**What the task requires**: Using the entries below, write out the line with "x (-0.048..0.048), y", the line with "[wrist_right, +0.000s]", and every line in between, exactly as each is written.

*** Begin section ***

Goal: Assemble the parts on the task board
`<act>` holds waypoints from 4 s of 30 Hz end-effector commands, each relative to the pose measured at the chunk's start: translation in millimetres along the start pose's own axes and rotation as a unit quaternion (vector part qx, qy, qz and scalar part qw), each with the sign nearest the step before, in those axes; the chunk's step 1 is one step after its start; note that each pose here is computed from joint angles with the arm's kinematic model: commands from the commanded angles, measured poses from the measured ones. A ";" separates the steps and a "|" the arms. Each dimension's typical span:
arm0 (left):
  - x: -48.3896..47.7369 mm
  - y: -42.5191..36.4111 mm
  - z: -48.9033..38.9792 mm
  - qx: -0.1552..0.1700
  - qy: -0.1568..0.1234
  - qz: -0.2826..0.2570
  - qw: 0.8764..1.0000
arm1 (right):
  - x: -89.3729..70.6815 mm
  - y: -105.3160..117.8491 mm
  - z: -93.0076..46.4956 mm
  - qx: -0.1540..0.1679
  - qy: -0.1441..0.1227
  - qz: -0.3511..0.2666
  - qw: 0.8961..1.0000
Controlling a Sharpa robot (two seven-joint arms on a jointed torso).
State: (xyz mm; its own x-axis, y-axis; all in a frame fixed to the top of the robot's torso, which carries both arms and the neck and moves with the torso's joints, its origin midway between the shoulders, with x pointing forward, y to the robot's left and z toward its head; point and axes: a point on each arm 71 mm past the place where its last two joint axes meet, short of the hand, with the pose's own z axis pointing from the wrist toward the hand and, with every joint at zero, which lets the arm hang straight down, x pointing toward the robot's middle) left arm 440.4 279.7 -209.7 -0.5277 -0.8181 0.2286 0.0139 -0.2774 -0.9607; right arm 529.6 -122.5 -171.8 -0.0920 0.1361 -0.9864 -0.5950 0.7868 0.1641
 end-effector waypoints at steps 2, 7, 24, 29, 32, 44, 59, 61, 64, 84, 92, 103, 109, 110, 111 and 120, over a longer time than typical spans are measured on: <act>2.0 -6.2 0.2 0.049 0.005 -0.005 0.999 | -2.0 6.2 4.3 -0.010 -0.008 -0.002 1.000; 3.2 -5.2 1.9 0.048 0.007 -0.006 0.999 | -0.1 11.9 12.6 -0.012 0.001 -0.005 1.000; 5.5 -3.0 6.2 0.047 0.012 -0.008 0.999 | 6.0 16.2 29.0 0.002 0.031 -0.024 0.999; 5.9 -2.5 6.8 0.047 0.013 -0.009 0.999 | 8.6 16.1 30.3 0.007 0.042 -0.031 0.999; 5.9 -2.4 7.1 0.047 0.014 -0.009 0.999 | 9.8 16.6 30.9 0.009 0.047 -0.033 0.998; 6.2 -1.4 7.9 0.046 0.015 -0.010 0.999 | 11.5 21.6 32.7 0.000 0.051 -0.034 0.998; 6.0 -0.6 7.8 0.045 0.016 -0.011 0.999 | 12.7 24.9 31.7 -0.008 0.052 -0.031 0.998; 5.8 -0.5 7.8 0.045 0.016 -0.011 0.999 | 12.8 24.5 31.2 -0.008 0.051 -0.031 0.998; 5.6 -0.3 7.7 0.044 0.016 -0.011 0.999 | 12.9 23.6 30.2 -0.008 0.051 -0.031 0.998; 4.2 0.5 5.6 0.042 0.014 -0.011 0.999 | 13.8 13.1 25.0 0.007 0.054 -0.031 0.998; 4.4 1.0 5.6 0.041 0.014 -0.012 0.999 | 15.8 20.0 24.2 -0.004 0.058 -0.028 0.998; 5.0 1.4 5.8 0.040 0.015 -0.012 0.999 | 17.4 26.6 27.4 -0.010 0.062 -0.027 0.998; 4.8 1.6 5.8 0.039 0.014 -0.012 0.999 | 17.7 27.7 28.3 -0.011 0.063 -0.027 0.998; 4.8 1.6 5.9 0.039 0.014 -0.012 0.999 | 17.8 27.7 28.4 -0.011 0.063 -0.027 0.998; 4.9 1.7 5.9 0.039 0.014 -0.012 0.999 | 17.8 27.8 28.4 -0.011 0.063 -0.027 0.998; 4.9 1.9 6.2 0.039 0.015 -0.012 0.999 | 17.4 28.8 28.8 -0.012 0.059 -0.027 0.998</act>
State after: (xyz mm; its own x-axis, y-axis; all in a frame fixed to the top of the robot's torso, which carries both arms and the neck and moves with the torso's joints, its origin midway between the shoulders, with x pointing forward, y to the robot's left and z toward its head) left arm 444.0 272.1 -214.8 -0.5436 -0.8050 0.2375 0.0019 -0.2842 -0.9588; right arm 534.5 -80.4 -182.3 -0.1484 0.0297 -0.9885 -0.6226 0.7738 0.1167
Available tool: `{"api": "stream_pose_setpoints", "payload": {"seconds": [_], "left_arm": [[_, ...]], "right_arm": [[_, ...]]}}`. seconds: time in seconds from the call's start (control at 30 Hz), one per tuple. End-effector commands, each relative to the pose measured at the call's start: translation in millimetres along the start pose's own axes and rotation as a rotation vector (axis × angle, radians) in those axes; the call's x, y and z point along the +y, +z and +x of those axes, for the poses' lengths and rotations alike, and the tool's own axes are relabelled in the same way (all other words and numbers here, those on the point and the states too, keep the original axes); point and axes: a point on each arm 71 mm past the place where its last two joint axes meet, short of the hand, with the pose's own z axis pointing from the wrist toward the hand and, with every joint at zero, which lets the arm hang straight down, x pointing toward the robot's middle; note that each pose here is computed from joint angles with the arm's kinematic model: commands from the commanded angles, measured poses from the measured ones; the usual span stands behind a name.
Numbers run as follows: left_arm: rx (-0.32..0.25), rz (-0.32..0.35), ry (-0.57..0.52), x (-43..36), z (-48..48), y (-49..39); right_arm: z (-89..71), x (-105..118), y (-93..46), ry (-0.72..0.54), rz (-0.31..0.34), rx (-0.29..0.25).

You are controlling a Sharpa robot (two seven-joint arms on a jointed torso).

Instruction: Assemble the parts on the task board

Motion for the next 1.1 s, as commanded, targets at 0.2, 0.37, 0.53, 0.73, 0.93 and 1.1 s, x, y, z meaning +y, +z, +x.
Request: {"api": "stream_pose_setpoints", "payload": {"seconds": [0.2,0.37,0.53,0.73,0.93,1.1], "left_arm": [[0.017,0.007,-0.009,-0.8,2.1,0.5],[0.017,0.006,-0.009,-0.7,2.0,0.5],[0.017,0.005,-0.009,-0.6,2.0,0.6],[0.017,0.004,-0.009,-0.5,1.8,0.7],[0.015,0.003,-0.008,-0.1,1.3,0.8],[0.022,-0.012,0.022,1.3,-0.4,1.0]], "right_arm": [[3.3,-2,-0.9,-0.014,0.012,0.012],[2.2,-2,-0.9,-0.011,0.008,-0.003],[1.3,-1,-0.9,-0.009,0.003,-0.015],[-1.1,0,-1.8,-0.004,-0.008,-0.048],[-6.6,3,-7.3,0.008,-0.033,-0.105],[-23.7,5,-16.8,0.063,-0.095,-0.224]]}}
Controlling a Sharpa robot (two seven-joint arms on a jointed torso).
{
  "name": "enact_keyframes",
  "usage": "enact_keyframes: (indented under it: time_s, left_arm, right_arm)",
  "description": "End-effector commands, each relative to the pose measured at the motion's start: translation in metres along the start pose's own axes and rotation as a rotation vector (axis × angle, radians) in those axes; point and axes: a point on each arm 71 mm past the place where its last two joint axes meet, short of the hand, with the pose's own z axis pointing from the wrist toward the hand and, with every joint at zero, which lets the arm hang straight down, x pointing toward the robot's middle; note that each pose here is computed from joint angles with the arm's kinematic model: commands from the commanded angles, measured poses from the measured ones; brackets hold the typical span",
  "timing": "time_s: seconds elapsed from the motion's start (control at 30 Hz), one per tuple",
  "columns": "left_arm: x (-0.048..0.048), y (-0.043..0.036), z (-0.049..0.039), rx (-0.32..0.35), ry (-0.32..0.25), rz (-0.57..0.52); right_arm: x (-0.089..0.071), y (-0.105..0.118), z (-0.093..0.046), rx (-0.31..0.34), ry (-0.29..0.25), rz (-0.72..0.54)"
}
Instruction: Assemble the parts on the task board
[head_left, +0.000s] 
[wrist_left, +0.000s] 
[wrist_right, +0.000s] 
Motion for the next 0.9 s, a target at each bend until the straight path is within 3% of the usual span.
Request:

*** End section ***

**Expected answer**:
  "columns": "left_arm: x (-0.048..0.048), y (-0.043..0.036), z (-0.049..0.039), rx (-0.32..0.35), ry (-0.32..0.25), rz (-0.57..0.52); right_arm: x (-0.089..0.071), y (-0.105..0.118), z (-0.093..0.046), rx (-0.31..0.34), ry (-0.29..0.25), rz (-0.72..0.54)"
}
Instruction: Assemble the parts on the task board
[head_left, +0.000s] 
[wrist_left, +0.000s] 
[wrist_right, +0.000s] 

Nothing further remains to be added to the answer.